\documentclass{amsart}
\usepackage{latexsym, bbm, html, enumerate, amssymb, amsmath}
\usepackage[abbr,dcucite]{harvard}
\usepackage[dvips]{graphicx}
\usepackage{setspace}
\usepackage{paralist}
\usepackage{ifpdf}
%\usepackage{wrapfig}
% Choose according to whether one wants to show or not the marginal notes in the ed package
\usepackage[show]{ed}
%\usepackage[hide]{ed}
\usepackage{tikz}
%\usetikzlibrary{snakes}
\newcommand{\subsectionnewline}{\mbox{}\medskip}
%\usepackage{showkeys}
\theoremstyle{plain}
\newtheorem{theorem}{Theorem}
\newtheorem{corollary}[theorem]{Corollary}
\newtheorem{lemma}[theorem]{Lemma}
\newtheorem{proposition}[theorem]{Proposition}
\theoremstyle{definition}
\newtheorem{notation}[theorem]{Notation}
\newtheorem{definition}[theorem]{Definition}
\newtheorem{problem}[theorem]{Problem}
\newtheorem{example}[theorem]{Example}
\newtheorem{remark}[theorem]{Remark}
\newtheorem{conjecture}[theorem]{Conjecture}
%\numberwithin{equation}{section} \numberwithin{theorem}{section}
\allowdisplaybreaks[1]
%%%%%%%%%%%%%%%%%%%%%%%%%%%%%%%%%%%%%%%%%%%%%%%%%%%%%%%%%%%%%%%%%%%%%%%%
%%%%%%%%%%%%%%%%%%%%%%%%%%%%% New Commands %%%%%%%%%%%%%%%%%%%%%%%%%%%%%
%%%%%%%%%%%%%%%%%%%%%%%%%%%%%%%%%%%%%%%%%%%%%%%%%%%%%%%%%%%%%%%%%%%%%%%%
%Fields
\newcommand{\R}{\mathbb{R}}
\newcommand{\Q}{\mathbb{Q}}
\newcommand{\N}{\mathbb{N}}
\newcommand{\Z}{\mathbb{Z}}
%Probability operators (probability, expectation, sigma-algebras)

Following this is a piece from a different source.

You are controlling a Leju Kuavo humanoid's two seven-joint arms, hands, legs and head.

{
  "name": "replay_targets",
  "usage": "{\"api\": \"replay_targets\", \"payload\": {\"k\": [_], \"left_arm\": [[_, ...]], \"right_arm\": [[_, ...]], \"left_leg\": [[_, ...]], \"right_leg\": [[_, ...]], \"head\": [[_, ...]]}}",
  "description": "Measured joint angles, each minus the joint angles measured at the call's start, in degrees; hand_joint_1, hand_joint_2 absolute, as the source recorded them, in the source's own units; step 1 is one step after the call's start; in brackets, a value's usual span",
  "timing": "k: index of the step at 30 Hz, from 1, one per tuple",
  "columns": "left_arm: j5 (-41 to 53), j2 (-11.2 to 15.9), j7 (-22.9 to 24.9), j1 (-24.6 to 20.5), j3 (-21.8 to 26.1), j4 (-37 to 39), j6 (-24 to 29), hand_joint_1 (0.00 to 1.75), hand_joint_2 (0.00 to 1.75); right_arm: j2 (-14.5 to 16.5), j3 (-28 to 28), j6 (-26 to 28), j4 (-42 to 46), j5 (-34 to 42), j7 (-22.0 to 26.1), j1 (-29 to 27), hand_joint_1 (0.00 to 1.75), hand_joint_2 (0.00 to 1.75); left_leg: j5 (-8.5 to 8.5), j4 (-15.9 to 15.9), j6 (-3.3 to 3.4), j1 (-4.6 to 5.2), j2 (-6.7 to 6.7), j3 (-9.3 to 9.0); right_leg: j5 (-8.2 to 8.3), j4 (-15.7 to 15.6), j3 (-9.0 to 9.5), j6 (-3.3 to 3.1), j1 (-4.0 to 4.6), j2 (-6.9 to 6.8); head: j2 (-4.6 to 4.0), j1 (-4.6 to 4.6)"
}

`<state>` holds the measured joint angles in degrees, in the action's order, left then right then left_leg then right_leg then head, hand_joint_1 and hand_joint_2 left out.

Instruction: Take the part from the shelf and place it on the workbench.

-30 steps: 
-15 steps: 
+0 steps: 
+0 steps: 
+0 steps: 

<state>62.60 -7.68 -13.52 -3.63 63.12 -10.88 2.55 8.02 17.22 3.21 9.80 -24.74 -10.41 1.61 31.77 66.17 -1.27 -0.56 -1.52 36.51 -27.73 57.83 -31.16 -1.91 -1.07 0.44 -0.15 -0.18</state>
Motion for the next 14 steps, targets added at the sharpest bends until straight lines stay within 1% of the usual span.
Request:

\renewcommand{\P}{\mathbb{P}}
\newcommand{\Ps}{\mathcal{P}}
\renewcommand{\SS}{\mathcal{S}}
\newcommand{\E}{\mathbb{E}}
\newcommand{\F}{\mathcal{F}}
\newcommand{\M}{\mathcal{M}}
\newcommand{\G}{\mathcal{G}}
\newcommand{\U}{\mathcal{U}}
\newcommand{\A}{\mathbf{A}}
\newcommand{\I}{\mathbf{I}}
\renewcommand{\H}{\boldsymbol{H}}
\newcommand{\C}{\mathcal{C}}
\newcommand{\D}{\mathcal{D}}
%\newcommand{\Z}{\mathcal{Z}}
%Induction Hypothesis
\newcommand{\hyp}{\mathbf{H}}
%Random vectors
\newcommand{\B}{\boldsymbol{B}}
\newcommand{\Bq}{\boldsymbol{\tilde{B}}}
\newcommand{\X}{\boldsymbol{X}}
\newcommand{\Y}{\boldsymbol{Y}}
\renewcommand{\S}{\boldsymbol{S}}
\newcommand{\W}{\boldsymbol{W}}
%Vectors
\newcommand{\x}{\boldsymbol{x}}
\newcommand{\s}{\boldsymbol{s}}
\newcommand{\y}{\boldsymbol{y}}
\newcommand{\z}{\boldsymbol{z}}
\newcommand{\w}{\boldsymbol{w}}
\renewcommand{\t}{\boldsymbol{t}}
\renewcommand{\c}{\boldsymbol{c}}
\newcommand{\1}{\mathbbm{1}}
\newcommand{\0}{\boldsymbol{0}}
\DeclareMathOperator{\rank}{rank}
\DeclareMathOperator{\argmax}{argmax}
\DeclareMathOperator{\Var}{Var}
\DeclareMathOperator{\Cov}{Cov}
\renewcommand{\a}{\boldsymbol{a}}
\renewcommand{\b}{\boldsymbol{b}}
\newcommand{\p}{\boldsymbol{p}}
\newcommand{\pig}{\boldsymbol{\pi}}
\newcommand{\q}{\boldsymbol{q}}
\providecommand{\norm}[1]{\left\lVert#1\right\rVert}
\providecommand{\abs}[1]{\left\lvert#1\right\rvert}
\providecommand{\cyc}[1]{\left\langle#1\right\rangle}
\providecommand{\set}[1]{\left\lbrace#1\right\rbrace}
\setlength{\marginparwidth}{0.75in}
\let\oldmarginpar\marginpar
\renewcommand\marginpar[1]{\-\oldmarginpar[\raggedleft\footnotesize #1]%
{\raggedright\footnotesize #1}}
% New Note Making Commands (Modified from Dean Foster}
\definecolor{mypurple}{rgb}{.3,0,.5}
\newcommand{\ale}[1]{\noindent{\textcolor{mypurple}{\{{\bf aa:} \em #1\}}}}
\newcommand{\jms}[1]{\noindent{\textcolor{blue}{\{{\bf jms:} \em #1\}}}}
\newcommand{\note}[1]{\noindent{\textcolor{red}{\{{\bf NOTE:} \em #1\}}}}
\newcommand{\old}[1]{\noindent{\textcolor{red}{\{{\bf OLD:} \em #1\}}}}
\begin{document}
\title[]%
{The Paley-Zygmund Argument \\ and Three Variations}
\author[]
{J. Michael Steele}
\thanks{J. M.
Steele: The Wharton School, Department of Statistics, Huntsman Hall
447, University of Pennsylvania, Philadelphia, PA 19104.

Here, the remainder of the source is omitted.